Exercise brief. Nothing outside the range below should be printed. Output exactly the lines from the line with "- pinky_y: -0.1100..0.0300" to the line with "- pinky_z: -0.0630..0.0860", both included.

Records from a dataset

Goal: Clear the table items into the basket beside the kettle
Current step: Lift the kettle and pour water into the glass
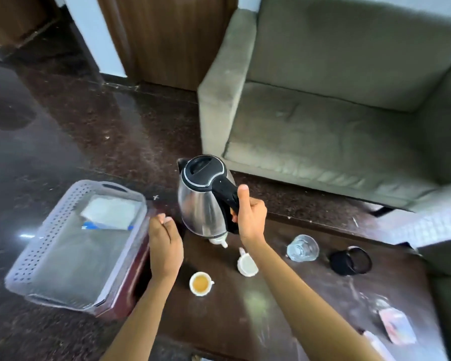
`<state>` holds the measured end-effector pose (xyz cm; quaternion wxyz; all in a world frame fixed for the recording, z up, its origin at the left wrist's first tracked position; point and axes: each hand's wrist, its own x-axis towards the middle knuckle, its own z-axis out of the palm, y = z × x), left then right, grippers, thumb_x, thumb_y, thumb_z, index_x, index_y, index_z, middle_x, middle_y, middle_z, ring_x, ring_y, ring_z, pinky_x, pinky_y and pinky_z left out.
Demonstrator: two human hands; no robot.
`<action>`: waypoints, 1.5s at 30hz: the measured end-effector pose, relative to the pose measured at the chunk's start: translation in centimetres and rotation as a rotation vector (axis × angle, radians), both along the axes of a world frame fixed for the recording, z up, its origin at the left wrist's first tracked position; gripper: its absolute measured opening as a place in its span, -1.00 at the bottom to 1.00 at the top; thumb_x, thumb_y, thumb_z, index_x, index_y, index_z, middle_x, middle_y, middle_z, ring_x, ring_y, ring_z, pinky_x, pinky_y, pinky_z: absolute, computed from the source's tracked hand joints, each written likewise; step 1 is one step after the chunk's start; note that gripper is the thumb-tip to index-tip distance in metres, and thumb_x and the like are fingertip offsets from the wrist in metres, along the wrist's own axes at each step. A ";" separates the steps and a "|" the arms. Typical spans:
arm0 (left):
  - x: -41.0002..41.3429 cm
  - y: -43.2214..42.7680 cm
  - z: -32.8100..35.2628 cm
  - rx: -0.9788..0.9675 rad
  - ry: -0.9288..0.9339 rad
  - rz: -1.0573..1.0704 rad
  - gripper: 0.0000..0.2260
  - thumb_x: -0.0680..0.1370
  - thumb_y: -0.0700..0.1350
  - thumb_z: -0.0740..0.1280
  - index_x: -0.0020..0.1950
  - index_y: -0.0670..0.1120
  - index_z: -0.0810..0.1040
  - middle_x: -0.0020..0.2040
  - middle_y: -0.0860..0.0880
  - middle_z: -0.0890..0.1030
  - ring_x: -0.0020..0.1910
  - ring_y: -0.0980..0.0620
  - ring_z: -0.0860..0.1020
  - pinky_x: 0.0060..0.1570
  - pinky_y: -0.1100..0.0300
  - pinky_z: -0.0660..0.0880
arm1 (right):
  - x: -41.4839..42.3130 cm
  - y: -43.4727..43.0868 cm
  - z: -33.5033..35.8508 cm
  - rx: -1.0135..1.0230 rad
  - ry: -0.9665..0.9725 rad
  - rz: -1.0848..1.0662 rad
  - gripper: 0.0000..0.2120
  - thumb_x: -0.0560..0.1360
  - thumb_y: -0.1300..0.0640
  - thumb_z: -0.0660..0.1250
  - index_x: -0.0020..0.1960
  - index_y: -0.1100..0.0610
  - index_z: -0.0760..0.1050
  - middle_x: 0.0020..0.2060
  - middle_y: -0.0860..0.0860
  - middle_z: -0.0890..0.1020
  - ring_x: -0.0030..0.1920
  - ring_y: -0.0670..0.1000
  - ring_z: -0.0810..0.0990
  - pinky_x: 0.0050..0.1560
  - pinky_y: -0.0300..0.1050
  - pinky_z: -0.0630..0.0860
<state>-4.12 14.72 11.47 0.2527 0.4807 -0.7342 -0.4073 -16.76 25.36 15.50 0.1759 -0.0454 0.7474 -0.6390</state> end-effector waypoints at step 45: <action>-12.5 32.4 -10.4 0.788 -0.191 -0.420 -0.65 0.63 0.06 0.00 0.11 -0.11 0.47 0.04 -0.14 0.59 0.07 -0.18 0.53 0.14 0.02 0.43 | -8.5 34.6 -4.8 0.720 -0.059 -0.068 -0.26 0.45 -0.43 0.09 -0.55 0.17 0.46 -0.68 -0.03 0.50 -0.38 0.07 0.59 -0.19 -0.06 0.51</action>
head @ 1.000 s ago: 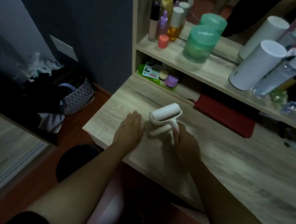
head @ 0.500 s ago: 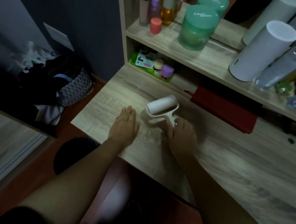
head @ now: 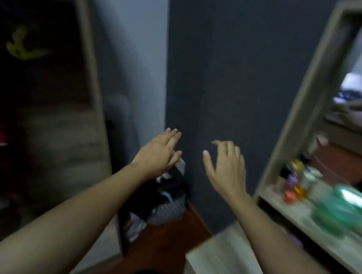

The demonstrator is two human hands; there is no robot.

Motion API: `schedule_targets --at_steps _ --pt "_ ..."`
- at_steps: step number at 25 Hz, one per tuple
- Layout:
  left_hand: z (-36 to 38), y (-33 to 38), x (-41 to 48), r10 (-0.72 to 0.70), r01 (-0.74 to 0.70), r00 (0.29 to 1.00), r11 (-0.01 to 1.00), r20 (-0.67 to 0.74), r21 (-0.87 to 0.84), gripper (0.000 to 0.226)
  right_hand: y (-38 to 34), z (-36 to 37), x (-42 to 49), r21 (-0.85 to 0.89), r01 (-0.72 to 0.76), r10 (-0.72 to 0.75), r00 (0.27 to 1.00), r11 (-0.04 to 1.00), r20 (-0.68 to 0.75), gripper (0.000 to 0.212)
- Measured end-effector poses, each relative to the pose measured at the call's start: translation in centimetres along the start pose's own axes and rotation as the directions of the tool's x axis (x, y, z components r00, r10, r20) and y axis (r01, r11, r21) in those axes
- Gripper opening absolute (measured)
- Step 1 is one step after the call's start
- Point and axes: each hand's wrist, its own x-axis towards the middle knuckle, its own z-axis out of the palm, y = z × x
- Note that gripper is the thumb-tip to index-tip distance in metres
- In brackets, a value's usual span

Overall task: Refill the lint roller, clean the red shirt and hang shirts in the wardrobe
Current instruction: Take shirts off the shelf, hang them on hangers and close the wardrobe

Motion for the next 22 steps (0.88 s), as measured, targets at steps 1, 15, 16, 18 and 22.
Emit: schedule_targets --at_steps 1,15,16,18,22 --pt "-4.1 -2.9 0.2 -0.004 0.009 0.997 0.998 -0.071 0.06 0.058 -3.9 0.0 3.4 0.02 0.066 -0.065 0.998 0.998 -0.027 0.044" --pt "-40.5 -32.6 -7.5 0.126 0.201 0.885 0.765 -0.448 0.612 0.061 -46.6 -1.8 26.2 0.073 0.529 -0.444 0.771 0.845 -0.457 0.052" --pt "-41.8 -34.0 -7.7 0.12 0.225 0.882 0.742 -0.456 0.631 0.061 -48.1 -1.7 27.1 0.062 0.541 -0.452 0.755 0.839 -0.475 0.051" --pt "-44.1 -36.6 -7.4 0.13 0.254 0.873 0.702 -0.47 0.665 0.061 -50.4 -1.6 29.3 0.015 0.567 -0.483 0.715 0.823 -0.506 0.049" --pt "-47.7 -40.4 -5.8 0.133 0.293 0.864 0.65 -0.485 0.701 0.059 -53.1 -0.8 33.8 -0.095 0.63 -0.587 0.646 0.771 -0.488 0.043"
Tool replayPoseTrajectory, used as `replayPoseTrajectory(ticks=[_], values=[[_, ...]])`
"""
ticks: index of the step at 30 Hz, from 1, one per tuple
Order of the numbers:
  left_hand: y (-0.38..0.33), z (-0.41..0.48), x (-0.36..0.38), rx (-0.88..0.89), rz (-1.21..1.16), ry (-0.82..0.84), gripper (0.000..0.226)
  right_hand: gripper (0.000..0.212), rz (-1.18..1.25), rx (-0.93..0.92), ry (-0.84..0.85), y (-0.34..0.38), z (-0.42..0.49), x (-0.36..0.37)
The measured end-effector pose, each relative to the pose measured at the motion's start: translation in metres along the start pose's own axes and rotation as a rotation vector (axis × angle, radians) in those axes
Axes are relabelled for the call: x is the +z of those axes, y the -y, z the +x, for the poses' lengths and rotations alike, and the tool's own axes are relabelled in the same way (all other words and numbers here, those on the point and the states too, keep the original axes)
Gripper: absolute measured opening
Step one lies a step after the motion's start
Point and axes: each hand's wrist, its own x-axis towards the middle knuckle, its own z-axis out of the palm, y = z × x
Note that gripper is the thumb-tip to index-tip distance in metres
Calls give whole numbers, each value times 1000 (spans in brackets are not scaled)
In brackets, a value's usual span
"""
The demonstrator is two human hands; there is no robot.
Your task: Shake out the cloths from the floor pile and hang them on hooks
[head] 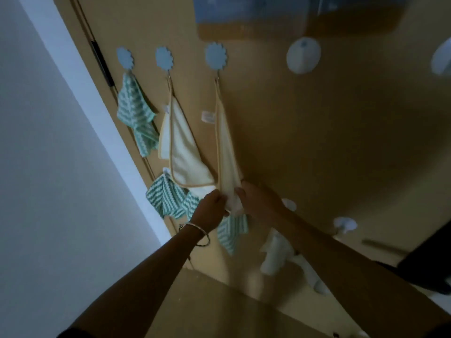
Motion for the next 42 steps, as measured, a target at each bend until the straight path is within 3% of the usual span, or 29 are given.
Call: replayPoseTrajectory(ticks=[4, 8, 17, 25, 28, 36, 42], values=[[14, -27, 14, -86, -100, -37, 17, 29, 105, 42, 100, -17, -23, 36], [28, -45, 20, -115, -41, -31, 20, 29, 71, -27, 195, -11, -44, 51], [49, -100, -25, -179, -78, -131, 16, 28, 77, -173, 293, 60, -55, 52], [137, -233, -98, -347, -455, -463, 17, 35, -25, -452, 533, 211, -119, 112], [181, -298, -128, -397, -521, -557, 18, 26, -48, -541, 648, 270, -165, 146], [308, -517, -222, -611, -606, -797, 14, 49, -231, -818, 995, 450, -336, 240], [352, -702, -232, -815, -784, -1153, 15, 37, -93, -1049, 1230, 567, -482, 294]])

Solution to this task.
  - pinky_y: -0.1100..0.0300
  - pinky_z: -0.0660..0.0880
arm1 (right):
  - x: -41.4839..42.3130 cm
  - y: -43.4727..43.0868 cm
  - z: -33.5033..35.8508 cm
  - rx: -1.0135..1.0230 rad
  - ry: -0.9665..0.9725 rad
  - rz: -1.0848..1.0662 rad
  - gripper: 0.0000..0.2120
  - thumb_x: -0.0560..0.1360
  - thumb_y: -0.1300..0.0640
  - thumb_z: -0.0660..0.1250
  - index_x: -0.0020..0.1960
  - index_y: -0.1100..0.0610
  - index_z: -0.0760..0.1050
  - middle_x: 0.0020..0.2060
  - middle_y: -0.0860..0.0860
  - middle_z: -0.0890..0.1020
  - ring_x: -0.0030..0.1920
  - ring_y: -0.0670..0.1000
  - ring_z: -0.0810..0.0990
  - pinky_x: 0.0050..0.1560
  - pinky_y: -0.0300..0.1050
  - pinky_z: -0.0630..0.0860

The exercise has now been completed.